Management & Monitoring
Standard monitoring and telemetry tools (NVIDIA-smi, dcgm, Prometheus exporters) work with the T4 to provide utilization, temperature, power draw, and thermal throttling alarms. These signals are important for automated scaling, for detecting under-cooled machines, and for maintaining consistent SLA performance in production fleets.
Motherboard & Slot Requirements
Verify a full-height PCIe x16 slot (electrical x16 or x8 supported in many systems). Although the board is low-profile mechanically, some OEM variants come with full-height brackets — check the part number (900-2G183-0000-001) and the seller listing to confirm bracket type.
PSU & System Cooling
Typical systems that host multiple T4 cards must account for total system power, peak pci slot draw, and airflow. While each card is low power, cumulative power and thermal loads in dense configurations can be significant — ensure chassis fans and power supplies are sized appropriately.
Operating Systems & Virtualization
The T4 is commonly used under Linux server OSs (RHEL, Ubuntu, CentOS) and with virtualization/hypervisor stacks that support PCIe passthrough or vGPU-like partitioning (subject to NVIDIA licensing for certain virtualization features).
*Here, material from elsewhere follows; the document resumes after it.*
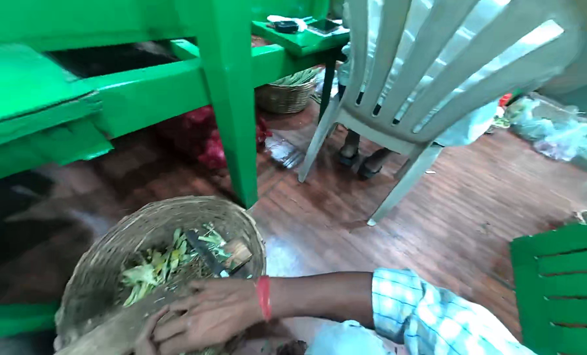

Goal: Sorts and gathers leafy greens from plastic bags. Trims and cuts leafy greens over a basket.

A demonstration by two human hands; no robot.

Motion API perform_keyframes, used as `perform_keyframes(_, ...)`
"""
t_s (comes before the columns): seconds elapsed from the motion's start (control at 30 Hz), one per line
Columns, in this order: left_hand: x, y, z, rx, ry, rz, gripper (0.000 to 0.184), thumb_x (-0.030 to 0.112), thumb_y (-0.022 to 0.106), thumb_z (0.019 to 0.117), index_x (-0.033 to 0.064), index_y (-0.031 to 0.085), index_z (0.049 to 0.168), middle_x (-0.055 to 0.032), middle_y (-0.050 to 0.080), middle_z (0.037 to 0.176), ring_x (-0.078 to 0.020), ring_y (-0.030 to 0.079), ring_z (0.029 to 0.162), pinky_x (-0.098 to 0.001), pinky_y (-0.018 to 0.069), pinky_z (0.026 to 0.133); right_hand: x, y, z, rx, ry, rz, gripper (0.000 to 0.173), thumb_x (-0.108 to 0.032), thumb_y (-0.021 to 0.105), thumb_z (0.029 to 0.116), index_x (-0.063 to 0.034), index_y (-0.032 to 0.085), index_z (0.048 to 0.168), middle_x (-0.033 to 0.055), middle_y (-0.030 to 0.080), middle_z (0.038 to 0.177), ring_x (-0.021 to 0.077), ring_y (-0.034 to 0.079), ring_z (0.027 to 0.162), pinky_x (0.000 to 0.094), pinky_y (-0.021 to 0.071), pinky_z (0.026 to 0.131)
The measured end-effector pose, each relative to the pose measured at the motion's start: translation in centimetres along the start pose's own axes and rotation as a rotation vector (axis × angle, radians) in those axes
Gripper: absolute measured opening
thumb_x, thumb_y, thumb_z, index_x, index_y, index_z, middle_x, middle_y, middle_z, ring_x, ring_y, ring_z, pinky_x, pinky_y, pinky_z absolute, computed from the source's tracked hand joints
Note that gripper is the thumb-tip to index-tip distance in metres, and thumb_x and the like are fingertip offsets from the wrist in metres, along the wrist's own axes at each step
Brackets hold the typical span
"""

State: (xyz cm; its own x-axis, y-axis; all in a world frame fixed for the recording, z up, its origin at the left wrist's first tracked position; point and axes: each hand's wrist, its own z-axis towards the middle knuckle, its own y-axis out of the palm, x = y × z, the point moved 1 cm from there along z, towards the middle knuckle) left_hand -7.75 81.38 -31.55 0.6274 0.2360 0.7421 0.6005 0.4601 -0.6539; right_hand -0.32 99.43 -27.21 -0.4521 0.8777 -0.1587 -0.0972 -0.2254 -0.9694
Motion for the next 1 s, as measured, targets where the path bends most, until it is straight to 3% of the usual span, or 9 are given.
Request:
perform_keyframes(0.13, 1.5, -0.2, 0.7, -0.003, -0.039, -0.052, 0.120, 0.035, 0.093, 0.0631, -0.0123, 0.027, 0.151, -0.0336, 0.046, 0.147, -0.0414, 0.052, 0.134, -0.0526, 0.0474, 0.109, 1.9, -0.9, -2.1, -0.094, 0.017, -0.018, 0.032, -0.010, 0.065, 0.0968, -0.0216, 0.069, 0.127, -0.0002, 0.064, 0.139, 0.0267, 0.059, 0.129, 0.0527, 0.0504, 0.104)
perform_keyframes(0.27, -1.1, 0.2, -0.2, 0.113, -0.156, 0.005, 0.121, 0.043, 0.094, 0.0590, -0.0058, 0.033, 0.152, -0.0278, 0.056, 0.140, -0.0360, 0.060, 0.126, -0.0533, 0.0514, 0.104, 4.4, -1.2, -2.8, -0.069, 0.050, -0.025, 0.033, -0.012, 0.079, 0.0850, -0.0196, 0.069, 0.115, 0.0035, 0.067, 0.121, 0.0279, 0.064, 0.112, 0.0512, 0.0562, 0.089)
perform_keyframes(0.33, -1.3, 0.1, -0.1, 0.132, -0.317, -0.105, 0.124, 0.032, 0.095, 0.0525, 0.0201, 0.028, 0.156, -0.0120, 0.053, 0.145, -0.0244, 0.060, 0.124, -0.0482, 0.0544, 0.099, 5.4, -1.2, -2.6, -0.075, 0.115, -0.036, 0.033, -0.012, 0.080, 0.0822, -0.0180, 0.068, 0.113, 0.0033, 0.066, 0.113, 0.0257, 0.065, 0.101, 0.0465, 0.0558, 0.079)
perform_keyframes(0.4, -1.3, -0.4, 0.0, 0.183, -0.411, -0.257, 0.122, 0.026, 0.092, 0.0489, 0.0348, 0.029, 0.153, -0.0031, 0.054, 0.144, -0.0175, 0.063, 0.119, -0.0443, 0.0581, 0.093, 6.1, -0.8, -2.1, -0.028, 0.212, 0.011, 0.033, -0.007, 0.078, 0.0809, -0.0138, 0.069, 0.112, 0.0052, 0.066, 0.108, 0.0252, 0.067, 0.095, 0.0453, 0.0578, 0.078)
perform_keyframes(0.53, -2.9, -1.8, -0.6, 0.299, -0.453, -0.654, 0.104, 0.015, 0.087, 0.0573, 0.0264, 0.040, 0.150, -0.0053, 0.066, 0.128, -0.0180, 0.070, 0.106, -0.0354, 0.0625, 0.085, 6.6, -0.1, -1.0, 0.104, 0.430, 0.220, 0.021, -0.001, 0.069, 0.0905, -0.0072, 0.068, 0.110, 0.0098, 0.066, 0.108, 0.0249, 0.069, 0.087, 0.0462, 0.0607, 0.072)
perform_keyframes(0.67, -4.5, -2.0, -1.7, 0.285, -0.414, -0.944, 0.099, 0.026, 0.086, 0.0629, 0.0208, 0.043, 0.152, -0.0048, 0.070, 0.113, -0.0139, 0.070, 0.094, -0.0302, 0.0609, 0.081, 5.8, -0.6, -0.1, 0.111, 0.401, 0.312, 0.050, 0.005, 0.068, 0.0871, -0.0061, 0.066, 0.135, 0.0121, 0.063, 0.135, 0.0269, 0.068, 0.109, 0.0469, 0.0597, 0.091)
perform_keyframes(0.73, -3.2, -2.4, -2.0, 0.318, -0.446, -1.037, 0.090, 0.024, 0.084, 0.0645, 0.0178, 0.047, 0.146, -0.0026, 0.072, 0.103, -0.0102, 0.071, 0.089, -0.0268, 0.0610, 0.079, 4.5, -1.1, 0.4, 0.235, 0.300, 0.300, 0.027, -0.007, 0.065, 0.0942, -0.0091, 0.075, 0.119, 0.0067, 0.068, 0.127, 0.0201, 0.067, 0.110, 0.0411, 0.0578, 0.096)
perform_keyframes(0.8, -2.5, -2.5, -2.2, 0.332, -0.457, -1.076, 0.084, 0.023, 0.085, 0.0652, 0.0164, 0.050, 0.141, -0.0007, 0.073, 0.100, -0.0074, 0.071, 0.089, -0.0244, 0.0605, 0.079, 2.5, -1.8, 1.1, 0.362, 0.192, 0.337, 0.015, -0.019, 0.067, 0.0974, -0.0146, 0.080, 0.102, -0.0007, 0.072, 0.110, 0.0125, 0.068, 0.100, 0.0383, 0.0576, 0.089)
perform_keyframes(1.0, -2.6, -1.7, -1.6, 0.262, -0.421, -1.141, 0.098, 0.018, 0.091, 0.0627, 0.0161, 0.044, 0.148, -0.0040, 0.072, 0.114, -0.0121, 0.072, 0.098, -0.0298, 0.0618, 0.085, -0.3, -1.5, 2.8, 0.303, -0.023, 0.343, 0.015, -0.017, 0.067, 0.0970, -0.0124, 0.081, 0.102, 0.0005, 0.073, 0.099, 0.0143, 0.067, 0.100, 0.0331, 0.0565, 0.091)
For containerized inference, use NVIDIA Container Toolkit and driver versions compatible with the CUDA runtime expected by your images.
Cloud & Hyperscale Inference
Cloud providers and hyperscalers adopt T4-class accelerators for high-density inference fleets where throughput per watt and total cost of ownership matter. The T4’s mixed-precision strength and compact size are ideal for inference endpoints, autoscaling microservices, and multi-tenant inference infrastructure.
On-Prem Data Centers
On-prem deployments use the T4 in scale-out clusters for inference, batch scoring, or video analytics. Because of its passive design, it fits many standard server platforms and enables existing data centers to add inference capacity without redesigning cooling for high-TDP cards.
Edge & Embedded Servers
The low power envelope also makes the T4 attractive in edge servers where rack space is limited but local inference is required for latency or bandwidth reasons — smart retail, transportation, and industrial inspection are common examples.
T4 vs. Larger Accelerator Cards
Compared to large, high-TDP accelerators (e.g., A100/V100 class), the T4 provides far less peak FP32 and memory capacity but vastly improved power efficiency and density. If your workload requires multi-terabyte model residency, the T4 may not be sufficient — however, for optimized, batched inference pipelines it often delivers a superior cost / watt / dollar ratio.
T4 vs. Other Turing-Class Cards
Within the Turing family, cards such as the Tesla P4/P40 occupy different tradeoffs in memory type, compute density, and target market. The T4’s GDDR6 memory and Tensor core configuration make it a balanced choice specifically tuned for modern mixed-precision neural networks.